Where the set-list goes from here, I can’t really remember. What I do remember is they played probably two more songs, and at some point Manson’s pants came off to reveal a sequined g-string. And then things went horribly wrong.
It’s one of those unfortunate festival facts. In a crowd of thousands watching a band, there’s a high chance that not everyone watching is a fan of the band. There are some who are just waiting for the next band, and some who are curious to check out a band they only know by reputation. There are some however, who feel that it’s their right, or perhaps their duty, to make their dislike of a band known to all. They might do this by heckling. Or perhaps just yelling non-sensical abuse. Or the even less intelligent just throw bottles.
The rest of the story is Big Day Out history. A few members of the crowd started throwing plastic bottles and cans. Then, despite a blanket ban on glass bottles, one happened to make its way into the crowd, and then the air, to then collide with the head of one of the band’s guitar techs. In my mind, I can’t help but picture that scene from
The Two Towers, where the Uruk-Hai solider with the torch to light the bomb is running through the battle, and from the parapet our heros try to stop him before he reaches the wall.
Alas, I don’t think anyone was trying to stop this guy.

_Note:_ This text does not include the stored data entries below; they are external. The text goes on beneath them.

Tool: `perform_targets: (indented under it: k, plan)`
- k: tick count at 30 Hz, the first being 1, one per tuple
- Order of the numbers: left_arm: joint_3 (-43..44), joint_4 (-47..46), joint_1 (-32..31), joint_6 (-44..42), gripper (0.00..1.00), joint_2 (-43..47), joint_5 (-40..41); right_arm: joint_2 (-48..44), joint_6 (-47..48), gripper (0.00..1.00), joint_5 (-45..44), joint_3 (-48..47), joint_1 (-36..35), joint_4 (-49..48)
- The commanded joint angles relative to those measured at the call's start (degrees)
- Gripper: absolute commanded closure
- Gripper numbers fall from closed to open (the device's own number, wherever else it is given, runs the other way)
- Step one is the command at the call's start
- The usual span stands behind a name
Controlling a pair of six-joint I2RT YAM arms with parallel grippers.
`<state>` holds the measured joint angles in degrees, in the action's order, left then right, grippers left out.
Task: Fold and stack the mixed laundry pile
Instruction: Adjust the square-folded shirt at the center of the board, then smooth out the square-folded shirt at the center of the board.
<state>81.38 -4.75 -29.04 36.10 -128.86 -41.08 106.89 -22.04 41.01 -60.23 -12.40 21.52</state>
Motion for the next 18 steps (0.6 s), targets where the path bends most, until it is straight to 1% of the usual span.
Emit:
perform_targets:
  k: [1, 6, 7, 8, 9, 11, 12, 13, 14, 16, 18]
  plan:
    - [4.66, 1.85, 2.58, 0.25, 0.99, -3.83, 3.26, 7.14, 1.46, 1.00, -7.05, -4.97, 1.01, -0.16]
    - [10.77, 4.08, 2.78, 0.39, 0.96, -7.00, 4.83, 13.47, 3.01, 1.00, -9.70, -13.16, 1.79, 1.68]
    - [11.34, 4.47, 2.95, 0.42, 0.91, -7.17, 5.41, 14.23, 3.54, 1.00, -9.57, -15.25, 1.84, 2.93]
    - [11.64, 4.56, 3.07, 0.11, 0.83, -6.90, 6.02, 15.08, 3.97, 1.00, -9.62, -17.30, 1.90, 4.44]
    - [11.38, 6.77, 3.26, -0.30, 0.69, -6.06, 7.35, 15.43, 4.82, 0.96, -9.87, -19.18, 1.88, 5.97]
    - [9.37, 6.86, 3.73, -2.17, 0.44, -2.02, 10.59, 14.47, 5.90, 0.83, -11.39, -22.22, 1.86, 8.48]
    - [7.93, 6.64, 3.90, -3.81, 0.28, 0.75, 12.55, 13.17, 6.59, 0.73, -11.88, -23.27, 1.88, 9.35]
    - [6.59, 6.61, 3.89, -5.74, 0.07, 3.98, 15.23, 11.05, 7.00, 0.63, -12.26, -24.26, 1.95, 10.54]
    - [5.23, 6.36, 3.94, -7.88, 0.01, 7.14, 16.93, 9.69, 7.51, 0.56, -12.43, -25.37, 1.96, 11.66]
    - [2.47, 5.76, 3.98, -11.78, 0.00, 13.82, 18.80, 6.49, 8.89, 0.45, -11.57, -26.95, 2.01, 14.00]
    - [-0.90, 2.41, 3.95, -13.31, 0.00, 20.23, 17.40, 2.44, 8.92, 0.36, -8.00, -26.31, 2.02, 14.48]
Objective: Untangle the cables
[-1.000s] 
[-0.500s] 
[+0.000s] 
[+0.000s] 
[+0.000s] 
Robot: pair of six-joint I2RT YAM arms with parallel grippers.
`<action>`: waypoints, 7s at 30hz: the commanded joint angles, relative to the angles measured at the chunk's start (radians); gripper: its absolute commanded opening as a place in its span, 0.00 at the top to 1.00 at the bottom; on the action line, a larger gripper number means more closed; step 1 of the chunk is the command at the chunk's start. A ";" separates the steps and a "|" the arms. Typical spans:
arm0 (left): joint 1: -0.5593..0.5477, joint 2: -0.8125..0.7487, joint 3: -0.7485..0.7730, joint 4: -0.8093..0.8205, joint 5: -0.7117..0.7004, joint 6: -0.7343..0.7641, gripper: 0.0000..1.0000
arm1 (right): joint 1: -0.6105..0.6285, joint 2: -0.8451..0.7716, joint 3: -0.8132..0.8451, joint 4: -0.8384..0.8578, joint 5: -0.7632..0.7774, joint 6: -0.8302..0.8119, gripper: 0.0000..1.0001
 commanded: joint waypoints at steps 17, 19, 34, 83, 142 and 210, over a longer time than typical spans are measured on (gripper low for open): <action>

The band stopped playing pretty quickly. Manson tried to weed the culprit out from the crowd, who by that stage had turned already turned – apparently Perth people react badly to skinny pale men in sequined g-strings – and after some embarrassing scuffling with security guards, they left the stage and the between-set music started playing. Shortly after, Courtney Love and Hole took the second stage to begin the final set of the day, not before announcing that “If anyone throws anything, we’re fuckin’ leaving too.”
And that was that. After it became clear Manson wouldn’t be returning to the stage, my friends and I fought our way back through the crowd, and I took myself, and my new – now wet with Big Day Out sweat – Marilyn Manson t-shirt home, having now witnessed another important Rock and Roll tradition.
The dummy spit.
Thanks for that, Mark, You have brought us the Beating Heart of Rock and laid it at our feet for our disgusted, yet fascinated, perusal. You stride this plane like a Rock Colussus,
Let’s do it all again in Rocktober 2007.